Ofegante, deu pra chegar no portão do meu trabalho de volta, um lugar conhecido e seguro, mas chamei, chamei, chamei e pareciam anos em dois segundos… cadêêê? Nada. Acabou. Me virei de frente e vi o cara que me seguia. Foi quando tudo ficou estranho… ele partiu pra cima de mim e eu gritei. Aqueles grito feito pro clímax, eu soltei o rojão do desespero ali mesmo. Senti as mãos dele pelo meu corpo em lugares aleatórios, senti que virava nada aos poucos enquanto ele me tocava.

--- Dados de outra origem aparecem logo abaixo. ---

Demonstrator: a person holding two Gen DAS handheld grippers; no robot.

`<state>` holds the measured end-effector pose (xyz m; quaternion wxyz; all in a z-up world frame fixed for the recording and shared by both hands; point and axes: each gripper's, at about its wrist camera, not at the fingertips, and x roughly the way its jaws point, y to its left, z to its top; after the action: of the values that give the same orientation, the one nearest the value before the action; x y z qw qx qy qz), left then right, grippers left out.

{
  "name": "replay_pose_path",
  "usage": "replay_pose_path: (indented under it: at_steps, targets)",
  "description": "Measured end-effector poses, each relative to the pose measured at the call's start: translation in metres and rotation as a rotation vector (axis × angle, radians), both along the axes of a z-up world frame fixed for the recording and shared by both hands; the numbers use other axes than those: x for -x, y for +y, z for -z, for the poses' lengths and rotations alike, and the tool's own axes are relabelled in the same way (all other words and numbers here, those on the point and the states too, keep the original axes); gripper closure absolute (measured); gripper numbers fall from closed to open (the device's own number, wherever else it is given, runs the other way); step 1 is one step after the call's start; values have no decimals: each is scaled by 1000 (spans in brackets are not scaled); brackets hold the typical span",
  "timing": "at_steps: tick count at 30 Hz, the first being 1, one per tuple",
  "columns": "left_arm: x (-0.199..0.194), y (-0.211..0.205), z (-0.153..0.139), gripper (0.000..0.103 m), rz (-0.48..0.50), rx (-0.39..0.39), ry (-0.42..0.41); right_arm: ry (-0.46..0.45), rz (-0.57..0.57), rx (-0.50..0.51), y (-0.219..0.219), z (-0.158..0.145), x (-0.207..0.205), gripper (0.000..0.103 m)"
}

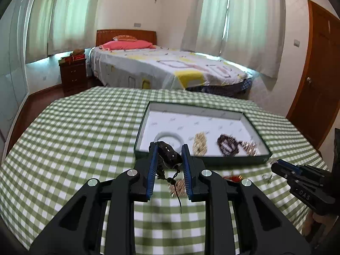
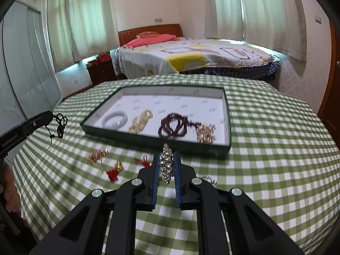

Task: Organize jewelry
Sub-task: 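Carry the black pendant and silver brooch over the tray with both tools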

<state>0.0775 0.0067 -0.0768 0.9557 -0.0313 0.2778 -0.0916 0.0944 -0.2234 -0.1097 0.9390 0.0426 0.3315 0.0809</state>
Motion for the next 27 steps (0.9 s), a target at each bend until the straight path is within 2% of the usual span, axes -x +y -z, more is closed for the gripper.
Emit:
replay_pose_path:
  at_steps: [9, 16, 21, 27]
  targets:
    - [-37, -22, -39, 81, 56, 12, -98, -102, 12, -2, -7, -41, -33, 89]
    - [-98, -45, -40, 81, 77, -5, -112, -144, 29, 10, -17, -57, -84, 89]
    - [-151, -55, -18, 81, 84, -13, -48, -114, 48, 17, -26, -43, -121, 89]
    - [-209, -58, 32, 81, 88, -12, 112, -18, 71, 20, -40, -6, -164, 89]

Do mesmo jeito que começou…PUFF, se foi, foi embora. Não me levou nada material apesar deu ter corrido de celular na mão… não me deixou quase nada, nem entendimento do que acabava de acontecer. O que me restou foi uma espécie de abraço… sei lá se foi essa intenção ou porque me atacou mas enquanto me pegava, foi o que senti, um abraço torto sem nenhuma explicação.

Apesar de ter saído ilesa, não entender foi uma parte difícil de superar. De fato, me senti agredida, fui agredida…por um abraço. Dentre todas as possibilidades não foi tão ruim mas foi algo de ruim e assim devo ficar até conseguir abraçar pessoas desconhecidas de novo.